ESPAÑA
En lo más íntimo lo sabía y esperaba. El incidente en el museo de la Medicina Antigua de Israel, a pesar de mi escapada, continuaba coleando y salpicando. La Inteligencia judía nunca olvida. De ahí que las semanas siguientes a mi vuelta a España no fueran todo lo apacibles y descansadas que hubiera necesitado.
La carta —con el pergamino— llegó a mi poder a los ocho días de haber sido depositada en el buzón de Jerusalén. Constituyó un enorme alivio que, sin embargo, se vio empañado por una significativa y alarmante llamada telefónica.
En la mañana de aquel lunes, 15 de diciembre de 1986, pocos minutos después de recibir el amuleto, el primer secretario de la embajada israelí en Madrid se ponía en contacto con este aterrorizado periodista. Fue una conversación tan exigua como angustiosa en la que apenas acerté a construir una frase coherente. Hábil y prudente, después de varios lisonjeros circunloquios, fue derecho al grano:
—¿Le entregaron un amuleto muy antiguo en el museo de la Medicina de Jerusalén?

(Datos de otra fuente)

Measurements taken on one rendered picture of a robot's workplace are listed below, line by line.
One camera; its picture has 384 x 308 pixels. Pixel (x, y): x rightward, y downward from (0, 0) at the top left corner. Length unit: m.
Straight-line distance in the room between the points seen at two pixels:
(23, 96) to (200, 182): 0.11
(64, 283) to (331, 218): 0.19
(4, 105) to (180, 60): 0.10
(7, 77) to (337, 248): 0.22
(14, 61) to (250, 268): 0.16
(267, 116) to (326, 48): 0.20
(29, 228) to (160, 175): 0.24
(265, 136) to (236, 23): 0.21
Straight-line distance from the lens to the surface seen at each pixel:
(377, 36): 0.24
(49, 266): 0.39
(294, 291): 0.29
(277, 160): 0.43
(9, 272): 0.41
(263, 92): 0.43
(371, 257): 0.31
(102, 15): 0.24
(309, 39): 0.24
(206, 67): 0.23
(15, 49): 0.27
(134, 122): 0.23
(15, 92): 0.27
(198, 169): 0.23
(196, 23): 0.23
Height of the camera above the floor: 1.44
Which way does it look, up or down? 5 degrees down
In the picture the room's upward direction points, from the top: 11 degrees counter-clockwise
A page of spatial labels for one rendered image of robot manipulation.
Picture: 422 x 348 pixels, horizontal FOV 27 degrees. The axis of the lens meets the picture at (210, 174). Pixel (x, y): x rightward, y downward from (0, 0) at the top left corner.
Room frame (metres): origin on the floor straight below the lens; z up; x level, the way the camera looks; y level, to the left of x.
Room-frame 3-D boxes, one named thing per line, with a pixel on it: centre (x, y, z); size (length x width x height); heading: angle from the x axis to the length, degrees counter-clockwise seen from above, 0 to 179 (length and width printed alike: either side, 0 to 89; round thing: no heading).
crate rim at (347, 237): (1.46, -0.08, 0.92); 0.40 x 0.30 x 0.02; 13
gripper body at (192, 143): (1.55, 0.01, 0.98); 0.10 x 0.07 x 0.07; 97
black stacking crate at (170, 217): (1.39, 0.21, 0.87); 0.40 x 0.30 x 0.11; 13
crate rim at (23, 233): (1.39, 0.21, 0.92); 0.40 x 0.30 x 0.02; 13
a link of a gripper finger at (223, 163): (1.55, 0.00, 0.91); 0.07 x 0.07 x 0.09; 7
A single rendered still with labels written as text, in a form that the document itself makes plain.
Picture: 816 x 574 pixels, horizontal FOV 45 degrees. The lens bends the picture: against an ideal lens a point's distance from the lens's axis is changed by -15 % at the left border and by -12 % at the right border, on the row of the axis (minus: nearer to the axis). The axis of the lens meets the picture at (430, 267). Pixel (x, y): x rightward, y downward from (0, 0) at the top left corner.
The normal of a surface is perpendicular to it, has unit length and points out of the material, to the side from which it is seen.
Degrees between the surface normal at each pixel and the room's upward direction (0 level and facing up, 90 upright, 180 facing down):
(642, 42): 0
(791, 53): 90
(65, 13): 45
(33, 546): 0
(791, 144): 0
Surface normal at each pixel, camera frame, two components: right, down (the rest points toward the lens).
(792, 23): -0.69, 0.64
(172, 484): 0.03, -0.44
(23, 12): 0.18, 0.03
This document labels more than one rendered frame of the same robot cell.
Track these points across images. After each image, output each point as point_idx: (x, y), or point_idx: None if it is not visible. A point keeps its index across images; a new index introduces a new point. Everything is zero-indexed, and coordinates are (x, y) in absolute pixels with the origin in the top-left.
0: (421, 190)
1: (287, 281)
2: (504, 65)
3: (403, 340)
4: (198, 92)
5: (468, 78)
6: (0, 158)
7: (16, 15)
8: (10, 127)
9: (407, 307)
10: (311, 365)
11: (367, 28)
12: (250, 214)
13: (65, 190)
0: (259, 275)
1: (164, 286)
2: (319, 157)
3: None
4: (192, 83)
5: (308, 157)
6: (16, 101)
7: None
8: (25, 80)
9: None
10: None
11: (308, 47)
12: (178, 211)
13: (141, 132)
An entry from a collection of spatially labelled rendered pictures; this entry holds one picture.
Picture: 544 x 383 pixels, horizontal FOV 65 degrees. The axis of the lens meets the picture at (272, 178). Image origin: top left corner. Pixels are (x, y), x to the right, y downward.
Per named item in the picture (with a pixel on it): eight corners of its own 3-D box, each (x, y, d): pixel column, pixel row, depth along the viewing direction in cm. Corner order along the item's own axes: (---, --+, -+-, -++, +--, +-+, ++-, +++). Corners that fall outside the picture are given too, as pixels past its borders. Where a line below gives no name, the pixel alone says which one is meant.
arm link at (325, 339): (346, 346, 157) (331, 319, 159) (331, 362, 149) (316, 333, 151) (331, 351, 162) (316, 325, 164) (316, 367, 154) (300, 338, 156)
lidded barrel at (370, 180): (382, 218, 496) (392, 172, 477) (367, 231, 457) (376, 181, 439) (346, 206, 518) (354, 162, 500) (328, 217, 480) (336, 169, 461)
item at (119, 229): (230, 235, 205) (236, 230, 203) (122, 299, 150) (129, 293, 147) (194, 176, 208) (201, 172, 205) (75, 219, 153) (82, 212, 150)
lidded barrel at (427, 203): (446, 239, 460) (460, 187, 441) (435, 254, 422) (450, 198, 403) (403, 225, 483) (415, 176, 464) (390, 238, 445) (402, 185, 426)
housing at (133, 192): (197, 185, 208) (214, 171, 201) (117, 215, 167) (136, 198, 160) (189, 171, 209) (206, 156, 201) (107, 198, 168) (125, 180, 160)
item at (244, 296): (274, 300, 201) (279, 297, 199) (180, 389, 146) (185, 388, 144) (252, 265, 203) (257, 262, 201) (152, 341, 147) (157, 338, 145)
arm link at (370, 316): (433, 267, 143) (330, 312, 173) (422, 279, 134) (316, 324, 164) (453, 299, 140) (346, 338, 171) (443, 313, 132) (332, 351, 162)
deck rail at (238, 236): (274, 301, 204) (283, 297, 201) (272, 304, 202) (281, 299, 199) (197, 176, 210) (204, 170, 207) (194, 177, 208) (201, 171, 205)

No recuerdo bien la respuesta, pero, por supuesto, no se ajustó a la verdad. La advertencia —sutil y generosa, pero advertencia al fin y al cabo— fue como un tiro de gracia. De cara a los israelitas me hallaba marcado para siempre.
Fotocopié el texto hebreo del pergamino y, de acuerdo con lo pactado conmigo mismo, me apresuré a ejecutar la segunda de las fases de la ya referida maniobra de restitución del documento. Lo introduje en un nuevo sobre y éste, a su vez, en otro que, urgente y certificado, partió esa misma tarde del lunes hacia la República Federal de Alemania. Dos entrañables amigas, cuya identidad no puedo desvelar, se encargarían de la tercera y última operación: el fulminante envío del «cuerpo del delito» a sus legítimos propietarios, en la calle Straus de Jerusalén. La misiva aterrizó en Alemania en los días próximos a la Navidad. Y mi escueta petición fue cumplimentada fiel y diligentemente. A las pocas horas, el anónimo lacrado sobre con el pergamino partía de Munich, rumbo a Israel. Mis adorables amigas no hicieron preguntas, limitándose a telefonear a mi domicilio, confirmando —en clave— que la misteriosa carta volaba ya hacia su destino final.
Por seguridad, dado que mi teléfono no ofrece demasiadas garantías, yo había transmitido a las germanas una especie de santo y seña que, una vez culminada la maniobra, deberían anunciarme lisa y escuetamente. Y así fue, gracias a Dios.
El mismo 25 de diciembre, al anochecer, con la oportunísima excusa de felicitarnos las Pascuas, Jenny me habló así desde la Alemania Occidental:
—Tía Margarita está mejor…
Salté de alegría.
—¿Estás segura?
—Sí —remachó, rotunda—, tía Margarita se encuentra mejor. Mucho mejor.
La aventura —eso espero y deseo— acabaría con dos atentas y significativas cartas de Samuel S. Kottek, el médico que me acompañó en la visita al citado museo, de tan triste recuerdo. La primera, con fecha 7 de diciembre. La última, escrita el 5 de enero de 1987. Ambas son incluidas en el presente trabajo. Ambas hablan por sí solas.